In designing the Company’s ICFR, the Company has adopted the “Internal Control - Integrated Framework” issued by the Committee of Sponsoring Organizations of the Treadway Commission (2013). However, due to the inherent limitations in any control system, ICFR may not prevent or detect all misstatements and no evaluation of controls can provide absolute assurance that DC&P will detect or uncover every situation involving the failure of persons to disclose material information otherwise required to be set forth in periodic reports. Also projections of any evaluation of effectiveness to future periods are subject to risk that controls may become inadequate because of changes in conditions, or that the degree of compliance with the policies or procedures may deteriorate. The Company’s ICFR and DC&P are designed to provide reasonable assurance regarding the reliability of financial reporting and the preparation of financial statements for external purposes and that material information relating to the Company is made known to the Certifying Officers by others and that the requisite information is recorded, processed, summarized and reported within the time periods specified under Canadian securities legislation.

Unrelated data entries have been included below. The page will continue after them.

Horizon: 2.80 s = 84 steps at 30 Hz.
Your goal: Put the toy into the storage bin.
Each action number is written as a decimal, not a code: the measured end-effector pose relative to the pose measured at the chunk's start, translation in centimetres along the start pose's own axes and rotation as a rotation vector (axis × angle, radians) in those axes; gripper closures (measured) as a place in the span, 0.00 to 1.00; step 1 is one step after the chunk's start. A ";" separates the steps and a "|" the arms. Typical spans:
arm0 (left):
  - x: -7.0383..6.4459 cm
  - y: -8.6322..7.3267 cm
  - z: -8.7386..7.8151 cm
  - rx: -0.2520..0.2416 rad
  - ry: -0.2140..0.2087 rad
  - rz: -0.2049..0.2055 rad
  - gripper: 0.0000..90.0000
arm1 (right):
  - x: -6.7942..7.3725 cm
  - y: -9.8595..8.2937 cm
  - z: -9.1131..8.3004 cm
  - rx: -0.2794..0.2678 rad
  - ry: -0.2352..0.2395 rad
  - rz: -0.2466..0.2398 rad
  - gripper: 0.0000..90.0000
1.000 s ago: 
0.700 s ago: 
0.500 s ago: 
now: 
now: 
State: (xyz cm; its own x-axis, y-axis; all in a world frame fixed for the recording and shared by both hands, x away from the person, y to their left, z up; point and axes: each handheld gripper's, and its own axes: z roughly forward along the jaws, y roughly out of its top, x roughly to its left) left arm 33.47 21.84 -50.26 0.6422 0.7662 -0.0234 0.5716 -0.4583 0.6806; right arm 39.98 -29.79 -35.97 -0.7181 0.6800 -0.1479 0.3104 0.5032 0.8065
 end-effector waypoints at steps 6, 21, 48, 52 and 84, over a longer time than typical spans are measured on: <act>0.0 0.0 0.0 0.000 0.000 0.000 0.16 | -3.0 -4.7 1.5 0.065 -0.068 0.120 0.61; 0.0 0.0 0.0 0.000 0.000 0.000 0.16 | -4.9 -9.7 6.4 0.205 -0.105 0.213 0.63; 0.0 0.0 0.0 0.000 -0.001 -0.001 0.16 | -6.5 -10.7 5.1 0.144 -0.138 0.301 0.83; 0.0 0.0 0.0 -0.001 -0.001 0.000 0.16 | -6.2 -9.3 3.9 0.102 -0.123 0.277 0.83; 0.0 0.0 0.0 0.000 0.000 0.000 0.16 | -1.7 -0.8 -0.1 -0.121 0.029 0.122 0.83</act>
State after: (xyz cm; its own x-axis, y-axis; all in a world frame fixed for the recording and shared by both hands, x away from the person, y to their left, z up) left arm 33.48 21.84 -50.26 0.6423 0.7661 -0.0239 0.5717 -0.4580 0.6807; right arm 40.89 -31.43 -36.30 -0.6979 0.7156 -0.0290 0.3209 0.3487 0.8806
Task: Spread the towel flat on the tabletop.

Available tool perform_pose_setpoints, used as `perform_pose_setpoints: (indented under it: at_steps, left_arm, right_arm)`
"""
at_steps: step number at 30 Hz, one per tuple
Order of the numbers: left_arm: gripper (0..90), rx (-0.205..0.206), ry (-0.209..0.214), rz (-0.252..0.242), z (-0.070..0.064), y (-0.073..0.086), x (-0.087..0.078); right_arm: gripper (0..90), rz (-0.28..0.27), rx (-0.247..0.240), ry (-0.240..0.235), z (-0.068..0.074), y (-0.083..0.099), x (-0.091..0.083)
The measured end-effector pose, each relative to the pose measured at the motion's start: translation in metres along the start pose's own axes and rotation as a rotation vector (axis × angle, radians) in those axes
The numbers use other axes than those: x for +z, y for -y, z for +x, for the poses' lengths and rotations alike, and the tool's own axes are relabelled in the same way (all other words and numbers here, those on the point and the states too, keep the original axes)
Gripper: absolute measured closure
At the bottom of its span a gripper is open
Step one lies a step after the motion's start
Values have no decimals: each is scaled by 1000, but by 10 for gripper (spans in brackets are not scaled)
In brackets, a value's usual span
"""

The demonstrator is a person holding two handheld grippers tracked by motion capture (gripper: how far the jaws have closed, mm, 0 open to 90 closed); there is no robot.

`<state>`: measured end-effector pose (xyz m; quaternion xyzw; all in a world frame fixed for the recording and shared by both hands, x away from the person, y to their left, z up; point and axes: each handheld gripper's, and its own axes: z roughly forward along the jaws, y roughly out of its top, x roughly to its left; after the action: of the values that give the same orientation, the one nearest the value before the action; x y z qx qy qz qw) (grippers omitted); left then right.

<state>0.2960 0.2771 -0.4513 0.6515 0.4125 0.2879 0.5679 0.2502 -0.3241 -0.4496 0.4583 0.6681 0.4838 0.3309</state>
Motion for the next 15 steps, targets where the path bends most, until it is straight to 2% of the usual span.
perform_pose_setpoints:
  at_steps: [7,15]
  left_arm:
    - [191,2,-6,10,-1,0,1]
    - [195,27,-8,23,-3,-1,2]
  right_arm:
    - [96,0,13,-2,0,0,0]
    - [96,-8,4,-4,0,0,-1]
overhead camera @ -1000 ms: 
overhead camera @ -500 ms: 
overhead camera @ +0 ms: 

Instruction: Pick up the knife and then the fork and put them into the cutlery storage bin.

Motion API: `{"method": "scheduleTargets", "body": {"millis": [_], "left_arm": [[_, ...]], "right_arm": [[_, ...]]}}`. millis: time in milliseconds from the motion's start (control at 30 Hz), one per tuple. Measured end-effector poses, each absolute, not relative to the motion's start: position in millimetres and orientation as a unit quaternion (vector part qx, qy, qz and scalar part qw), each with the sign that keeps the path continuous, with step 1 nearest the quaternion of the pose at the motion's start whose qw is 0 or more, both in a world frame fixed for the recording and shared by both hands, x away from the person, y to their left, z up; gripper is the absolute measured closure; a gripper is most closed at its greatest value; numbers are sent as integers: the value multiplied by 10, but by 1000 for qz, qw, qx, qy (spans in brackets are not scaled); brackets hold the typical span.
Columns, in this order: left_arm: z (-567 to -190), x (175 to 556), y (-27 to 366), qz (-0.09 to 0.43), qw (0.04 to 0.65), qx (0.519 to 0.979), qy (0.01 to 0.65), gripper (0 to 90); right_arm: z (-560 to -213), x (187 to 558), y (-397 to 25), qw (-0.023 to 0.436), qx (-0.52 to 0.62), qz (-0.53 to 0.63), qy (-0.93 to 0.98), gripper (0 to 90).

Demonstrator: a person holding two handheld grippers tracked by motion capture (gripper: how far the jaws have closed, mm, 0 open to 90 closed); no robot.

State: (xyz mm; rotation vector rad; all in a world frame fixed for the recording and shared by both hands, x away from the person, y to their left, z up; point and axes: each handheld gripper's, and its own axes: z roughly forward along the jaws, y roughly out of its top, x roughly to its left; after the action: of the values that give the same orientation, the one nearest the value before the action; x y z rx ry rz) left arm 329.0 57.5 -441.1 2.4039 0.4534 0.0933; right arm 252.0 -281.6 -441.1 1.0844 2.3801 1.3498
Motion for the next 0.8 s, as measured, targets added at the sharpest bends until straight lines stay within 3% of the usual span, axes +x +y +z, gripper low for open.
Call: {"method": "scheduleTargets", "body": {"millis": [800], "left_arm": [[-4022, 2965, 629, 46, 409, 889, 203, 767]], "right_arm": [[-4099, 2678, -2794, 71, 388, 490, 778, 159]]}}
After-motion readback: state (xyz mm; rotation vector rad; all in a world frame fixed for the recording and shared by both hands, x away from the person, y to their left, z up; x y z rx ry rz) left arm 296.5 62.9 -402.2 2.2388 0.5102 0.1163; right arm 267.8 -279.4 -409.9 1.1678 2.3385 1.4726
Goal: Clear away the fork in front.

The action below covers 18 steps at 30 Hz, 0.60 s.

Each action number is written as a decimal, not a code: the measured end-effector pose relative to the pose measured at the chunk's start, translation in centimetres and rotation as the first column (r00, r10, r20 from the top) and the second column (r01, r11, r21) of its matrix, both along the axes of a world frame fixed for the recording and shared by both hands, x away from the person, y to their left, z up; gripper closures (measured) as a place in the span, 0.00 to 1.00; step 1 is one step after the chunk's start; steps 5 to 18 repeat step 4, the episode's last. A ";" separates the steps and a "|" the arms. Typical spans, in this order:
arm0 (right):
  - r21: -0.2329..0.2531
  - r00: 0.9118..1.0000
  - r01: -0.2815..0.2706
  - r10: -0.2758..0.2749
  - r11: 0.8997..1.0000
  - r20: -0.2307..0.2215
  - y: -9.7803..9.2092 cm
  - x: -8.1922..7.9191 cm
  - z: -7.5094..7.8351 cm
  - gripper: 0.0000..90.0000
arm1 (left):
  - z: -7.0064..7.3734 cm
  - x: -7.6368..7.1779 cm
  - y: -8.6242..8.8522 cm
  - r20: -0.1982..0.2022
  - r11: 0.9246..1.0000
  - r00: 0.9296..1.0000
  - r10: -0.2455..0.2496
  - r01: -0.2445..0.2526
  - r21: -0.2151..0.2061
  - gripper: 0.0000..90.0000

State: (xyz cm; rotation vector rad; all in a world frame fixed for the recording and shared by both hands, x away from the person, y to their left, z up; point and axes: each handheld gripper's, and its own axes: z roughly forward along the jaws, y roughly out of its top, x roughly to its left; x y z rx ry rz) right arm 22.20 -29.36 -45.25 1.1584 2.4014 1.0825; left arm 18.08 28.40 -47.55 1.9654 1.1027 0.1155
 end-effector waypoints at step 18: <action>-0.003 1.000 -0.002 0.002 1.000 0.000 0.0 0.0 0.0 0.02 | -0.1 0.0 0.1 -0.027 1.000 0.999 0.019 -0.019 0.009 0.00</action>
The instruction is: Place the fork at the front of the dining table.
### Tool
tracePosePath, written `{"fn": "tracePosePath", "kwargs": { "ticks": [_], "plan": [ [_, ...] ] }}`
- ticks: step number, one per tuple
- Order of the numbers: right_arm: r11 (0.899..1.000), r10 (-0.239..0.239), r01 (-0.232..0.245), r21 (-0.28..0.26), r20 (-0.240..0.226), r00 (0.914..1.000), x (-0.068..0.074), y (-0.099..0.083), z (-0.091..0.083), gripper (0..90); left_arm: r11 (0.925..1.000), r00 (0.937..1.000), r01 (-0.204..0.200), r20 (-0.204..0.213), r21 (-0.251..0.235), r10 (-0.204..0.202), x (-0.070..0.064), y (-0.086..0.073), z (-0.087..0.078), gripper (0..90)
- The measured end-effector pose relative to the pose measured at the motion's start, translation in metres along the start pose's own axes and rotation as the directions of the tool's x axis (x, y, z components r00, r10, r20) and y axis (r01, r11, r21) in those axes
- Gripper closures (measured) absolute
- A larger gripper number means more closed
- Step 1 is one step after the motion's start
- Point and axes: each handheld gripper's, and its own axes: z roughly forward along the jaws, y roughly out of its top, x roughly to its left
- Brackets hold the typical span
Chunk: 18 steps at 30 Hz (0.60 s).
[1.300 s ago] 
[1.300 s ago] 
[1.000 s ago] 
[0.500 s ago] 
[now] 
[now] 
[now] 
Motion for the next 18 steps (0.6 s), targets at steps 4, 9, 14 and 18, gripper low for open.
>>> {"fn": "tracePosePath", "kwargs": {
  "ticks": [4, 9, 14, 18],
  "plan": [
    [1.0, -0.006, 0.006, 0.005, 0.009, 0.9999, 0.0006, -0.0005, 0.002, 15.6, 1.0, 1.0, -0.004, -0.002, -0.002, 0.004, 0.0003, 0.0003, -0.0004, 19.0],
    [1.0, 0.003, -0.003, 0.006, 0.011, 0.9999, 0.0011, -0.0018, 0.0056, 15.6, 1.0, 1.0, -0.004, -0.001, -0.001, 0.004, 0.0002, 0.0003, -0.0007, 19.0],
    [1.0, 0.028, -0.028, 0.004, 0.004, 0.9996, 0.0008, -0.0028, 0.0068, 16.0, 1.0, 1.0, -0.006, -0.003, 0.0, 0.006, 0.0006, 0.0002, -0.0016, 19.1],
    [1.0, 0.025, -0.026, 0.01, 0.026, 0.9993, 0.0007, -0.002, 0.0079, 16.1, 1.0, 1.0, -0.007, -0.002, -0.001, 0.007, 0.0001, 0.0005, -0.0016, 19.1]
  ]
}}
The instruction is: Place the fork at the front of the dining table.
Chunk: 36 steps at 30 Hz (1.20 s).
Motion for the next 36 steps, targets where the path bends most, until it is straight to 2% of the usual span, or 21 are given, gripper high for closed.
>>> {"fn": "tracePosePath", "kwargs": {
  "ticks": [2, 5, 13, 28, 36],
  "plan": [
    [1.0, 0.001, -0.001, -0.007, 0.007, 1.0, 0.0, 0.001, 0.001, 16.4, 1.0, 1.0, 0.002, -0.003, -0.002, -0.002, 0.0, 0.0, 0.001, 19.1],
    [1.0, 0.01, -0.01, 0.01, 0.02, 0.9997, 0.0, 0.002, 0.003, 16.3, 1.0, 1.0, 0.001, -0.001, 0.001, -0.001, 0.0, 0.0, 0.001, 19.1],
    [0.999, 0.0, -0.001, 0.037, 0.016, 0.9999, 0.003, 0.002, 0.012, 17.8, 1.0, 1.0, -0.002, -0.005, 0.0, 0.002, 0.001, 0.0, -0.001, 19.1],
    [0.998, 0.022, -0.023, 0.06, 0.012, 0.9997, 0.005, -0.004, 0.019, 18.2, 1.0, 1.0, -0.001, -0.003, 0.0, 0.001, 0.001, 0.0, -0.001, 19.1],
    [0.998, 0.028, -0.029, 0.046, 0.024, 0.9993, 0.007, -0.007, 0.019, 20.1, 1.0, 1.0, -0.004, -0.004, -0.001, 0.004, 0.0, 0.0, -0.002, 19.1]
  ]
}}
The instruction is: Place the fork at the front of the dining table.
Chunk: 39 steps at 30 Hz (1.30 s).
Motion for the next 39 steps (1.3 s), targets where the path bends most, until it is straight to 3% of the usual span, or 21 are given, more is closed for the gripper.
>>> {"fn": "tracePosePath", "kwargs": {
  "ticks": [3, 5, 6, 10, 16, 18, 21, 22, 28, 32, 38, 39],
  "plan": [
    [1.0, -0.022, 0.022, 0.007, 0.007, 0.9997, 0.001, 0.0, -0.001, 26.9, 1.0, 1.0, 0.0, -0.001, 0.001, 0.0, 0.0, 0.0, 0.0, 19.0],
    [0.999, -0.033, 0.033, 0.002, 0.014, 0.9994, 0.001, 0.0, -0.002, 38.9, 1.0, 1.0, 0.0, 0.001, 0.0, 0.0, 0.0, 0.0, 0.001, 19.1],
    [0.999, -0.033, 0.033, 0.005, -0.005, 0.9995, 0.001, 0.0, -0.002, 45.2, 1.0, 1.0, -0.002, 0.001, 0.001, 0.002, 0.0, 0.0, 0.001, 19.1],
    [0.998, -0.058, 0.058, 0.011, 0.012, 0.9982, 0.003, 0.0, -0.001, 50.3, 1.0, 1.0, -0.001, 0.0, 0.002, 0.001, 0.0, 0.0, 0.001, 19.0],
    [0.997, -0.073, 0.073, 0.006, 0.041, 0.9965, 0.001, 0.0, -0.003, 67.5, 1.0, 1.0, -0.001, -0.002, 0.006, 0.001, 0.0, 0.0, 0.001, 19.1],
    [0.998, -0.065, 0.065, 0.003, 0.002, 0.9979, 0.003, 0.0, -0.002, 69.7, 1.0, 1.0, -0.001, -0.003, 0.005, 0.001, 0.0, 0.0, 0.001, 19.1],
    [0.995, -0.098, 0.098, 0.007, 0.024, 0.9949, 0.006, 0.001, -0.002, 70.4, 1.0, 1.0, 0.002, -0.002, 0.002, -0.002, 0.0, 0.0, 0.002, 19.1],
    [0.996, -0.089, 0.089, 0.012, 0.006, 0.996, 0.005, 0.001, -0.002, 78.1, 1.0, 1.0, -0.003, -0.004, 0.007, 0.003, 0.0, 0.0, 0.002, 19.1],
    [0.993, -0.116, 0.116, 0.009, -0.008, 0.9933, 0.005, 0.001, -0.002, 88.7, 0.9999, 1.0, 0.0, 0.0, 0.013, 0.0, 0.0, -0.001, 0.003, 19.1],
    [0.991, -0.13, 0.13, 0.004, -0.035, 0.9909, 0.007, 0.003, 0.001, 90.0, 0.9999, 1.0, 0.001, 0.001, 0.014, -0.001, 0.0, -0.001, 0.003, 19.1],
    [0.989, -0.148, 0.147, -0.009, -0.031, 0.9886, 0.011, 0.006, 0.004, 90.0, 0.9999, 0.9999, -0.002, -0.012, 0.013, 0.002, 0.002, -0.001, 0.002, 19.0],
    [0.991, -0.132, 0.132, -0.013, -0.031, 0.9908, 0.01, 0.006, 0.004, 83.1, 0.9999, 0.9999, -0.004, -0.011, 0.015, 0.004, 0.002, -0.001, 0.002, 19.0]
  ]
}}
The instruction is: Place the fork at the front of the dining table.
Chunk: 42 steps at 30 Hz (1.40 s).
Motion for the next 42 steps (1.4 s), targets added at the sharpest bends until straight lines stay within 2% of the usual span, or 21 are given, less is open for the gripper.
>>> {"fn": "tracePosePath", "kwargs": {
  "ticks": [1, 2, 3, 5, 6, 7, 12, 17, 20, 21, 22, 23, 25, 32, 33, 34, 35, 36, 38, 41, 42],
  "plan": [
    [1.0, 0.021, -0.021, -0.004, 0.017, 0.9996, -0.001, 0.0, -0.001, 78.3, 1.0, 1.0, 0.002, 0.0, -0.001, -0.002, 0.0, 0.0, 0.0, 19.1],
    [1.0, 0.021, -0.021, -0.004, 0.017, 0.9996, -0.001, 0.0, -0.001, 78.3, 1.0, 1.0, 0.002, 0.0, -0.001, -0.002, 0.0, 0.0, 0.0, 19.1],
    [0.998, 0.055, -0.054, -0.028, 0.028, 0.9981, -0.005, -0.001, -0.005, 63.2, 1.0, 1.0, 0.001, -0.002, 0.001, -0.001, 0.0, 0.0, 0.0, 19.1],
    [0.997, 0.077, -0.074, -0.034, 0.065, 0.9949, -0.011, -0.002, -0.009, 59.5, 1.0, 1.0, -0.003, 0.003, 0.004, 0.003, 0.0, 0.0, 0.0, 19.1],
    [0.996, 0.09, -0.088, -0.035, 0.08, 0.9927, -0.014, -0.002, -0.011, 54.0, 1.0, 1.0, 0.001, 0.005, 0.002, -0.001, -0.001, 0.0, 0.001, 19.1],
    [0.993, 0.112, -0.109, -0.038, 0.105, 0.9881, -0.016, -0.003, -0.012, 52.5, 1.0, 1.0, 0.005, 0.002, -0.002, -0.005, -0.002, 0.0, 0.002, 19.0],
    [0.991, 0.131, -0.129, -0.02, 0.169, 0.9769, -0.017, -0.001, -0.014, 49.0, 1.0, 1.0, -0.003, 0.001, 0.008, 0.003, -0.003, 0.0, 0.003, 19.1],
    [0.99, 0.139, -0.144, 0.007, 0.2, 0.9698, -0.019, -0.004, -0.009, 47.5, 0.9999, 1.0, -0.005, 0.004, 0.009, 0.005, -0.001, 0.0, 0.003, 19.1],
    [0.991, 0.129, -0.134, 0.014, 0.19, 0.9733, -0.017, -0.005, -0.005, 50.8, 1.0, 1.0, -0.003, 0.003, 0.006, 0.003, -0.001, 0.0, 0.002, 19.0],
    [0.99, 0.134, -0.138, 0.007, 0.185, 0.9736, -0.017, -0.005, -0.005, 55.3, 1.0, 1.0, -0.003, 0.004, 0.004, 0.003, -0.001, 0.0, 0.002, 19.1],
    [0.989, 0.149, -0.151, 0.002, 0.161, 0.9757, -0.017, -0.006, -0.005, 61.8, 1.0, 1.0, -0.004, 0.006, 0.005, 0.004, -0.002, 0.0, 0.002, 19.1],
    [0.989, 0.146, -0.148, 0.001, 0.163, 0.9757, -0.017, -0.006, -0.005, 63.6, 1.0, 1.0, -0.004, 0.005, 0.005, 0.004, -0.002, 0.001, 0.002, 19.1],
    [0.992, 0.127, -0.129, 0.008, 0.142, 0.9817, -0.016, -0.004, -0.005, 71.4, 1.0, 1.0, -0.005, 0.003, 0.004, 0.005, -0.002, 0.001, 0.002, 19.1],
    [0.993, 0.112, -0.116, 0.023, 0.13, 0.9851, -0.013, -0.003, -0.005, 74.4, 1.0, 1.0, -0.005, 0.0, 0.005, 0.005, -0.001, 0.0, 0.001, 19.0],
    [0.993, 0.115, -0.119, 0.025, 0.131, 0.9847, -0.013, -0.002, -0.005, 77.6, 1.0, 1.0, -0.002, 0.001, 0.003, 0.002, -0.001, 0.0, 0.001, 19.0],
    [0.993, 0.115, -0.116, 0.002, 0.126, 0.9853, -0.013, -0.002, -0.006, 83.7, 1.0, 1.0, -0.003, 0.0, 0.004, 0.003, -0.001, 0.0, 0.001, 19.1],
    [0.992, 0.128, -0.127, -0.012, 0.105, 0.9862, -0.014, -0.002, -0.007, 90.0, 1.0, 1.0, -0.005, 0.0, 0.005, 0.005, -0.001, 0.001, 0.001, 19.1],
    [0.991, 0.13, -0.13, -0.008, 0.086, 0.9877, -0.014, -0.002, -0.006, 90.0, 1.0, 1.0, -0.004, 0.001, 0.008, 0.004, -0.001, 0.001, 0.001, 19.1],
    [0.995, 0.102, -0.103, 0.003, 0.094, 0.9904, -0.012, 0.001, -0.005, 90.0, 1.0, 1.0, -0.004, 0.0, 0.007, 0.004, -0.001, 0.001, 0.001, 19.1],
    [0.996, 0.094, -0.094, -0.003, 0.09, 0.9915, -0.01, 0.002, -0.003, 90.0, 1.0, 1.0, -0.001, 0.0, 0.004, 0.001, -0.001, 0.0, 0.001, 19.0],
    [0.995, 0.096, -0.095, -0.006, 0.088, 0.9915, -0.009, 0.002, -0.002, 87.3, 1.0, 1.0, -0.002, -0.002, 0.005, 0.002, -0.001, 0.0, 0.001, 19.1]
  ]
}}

The Certifying Officers evaluated, or caused to be evaluated under their supervision, the effectiveness of the Company’s DC&P and ICFR as at March 31, 2021 and concluded, based on such evaluation, that there were no material weaknesses or significant deficiencies in the design or effectiveness of the Company’s DC&P and ICFR at that time.
There have been no changes in the Company’s ICFR that occurred during the three months ended March 31, 2021 that have materially affected, or are reasonably likely to materially affect, the Company’s ICFR.
Other MD&A Requirements
Additional information relating to the Company may be found on SEDAR at www.sedar.com and EDGAR at www.sec.gov including, but not limited to:
the 2020 AIF;
the 2020 Annual Financial Statements;
the 2020 Annual MD&A; and
the Financial Statements.
This MD&A has been approved by the Board effective May 7, 2021.